* [Problem requirements]:
Only the lines below, from the one with "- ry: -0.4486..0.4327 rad" through the one with "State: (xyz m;", are to be written out, exactly.

Top of Information provided

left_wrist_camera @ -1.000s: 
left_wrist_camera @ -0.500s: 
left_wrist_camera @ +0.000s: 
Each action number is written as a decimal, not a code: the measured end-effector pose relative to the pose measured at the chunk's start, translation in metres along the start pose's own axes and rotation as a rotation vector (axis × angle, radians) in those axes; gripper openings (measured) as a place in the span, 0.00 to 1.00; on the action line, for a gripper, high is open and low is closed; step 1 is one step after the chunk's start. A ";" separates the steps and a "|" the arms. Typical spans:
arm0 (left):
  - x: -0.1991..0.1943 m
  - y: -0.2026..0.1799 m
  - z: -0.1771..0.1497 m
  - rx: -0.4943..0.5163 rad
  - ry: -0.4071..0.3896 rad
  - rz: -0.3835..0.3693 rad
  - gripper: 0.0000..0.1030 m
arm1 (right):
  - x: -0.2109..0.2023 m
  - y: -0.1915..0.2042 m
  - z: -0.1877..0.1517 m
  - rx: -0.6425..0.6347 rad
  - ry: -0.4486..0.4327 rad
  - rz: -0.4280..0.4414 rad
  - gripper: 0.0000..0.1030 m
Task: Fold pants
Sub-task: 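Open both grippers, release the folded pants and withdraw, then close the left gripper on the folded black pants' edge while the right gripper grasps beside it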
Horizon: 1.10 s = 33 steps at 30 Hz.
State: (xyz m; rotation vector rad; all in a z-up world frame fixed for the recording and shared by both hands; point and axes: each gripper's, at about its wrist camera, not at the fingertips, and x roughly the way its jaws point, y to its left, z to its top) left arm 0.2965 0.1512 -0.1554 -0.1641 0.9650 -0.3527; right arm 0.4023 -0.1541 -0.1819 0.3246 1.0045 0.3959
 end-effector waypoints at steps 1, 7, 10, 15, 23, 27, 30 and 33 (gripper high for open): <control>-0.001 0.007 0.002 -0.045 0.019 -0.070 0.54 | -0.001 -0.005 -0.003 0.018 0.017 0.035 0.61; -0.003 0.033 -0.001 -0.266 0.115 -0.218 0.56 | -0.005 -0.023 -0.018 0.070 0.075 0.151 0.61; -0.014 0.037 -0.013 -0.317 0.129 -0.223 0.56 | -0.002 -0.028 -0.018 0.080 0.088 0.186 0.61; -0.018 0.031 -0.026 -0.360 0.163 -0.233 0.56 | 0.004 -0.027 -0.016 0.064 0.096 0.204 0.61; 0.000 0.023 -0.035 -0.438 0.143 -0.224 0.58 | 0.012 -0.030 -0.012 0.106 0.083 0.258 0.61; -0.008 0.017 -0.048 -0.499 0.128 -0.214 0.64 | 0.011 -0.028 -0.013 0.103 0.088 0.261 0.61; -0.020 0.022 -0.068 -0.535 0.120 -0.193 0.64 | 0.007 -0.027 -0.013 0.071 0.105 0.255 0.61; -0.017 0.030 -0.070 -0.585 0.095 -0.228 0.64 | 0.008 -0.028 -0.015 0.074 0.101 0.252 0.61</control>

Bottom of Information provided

* [Task solution]:
  - ry: -0.4486..0.4327 rad
  - rz: -0.4280..0.4414 rad
  - gripper: 0.0000..0.1030 m
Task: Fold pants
Sub-task: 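Open both grippers, release the folded pants and withdraw, then close the left gripper on the folded black pants' edge while the right gripper grasps beside it
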Horizon: 1.10 s = 33 steps at 30 Hz.
State: (xyz m; rotation vector rad; all in a z-up world frame fixed for the recording and shared by both hands; point and axes: each gripper's, at about its wrist camera, not at the fingertips, and x roughly the way its jaws point, y to its left, z to its top) left arm 0.2965 0.1512 -0.1554 -0.1641 0.9650 -0.3527; right arm 0.4023 -0.1541 -0.1819 0.3246 1.0045 0.3959

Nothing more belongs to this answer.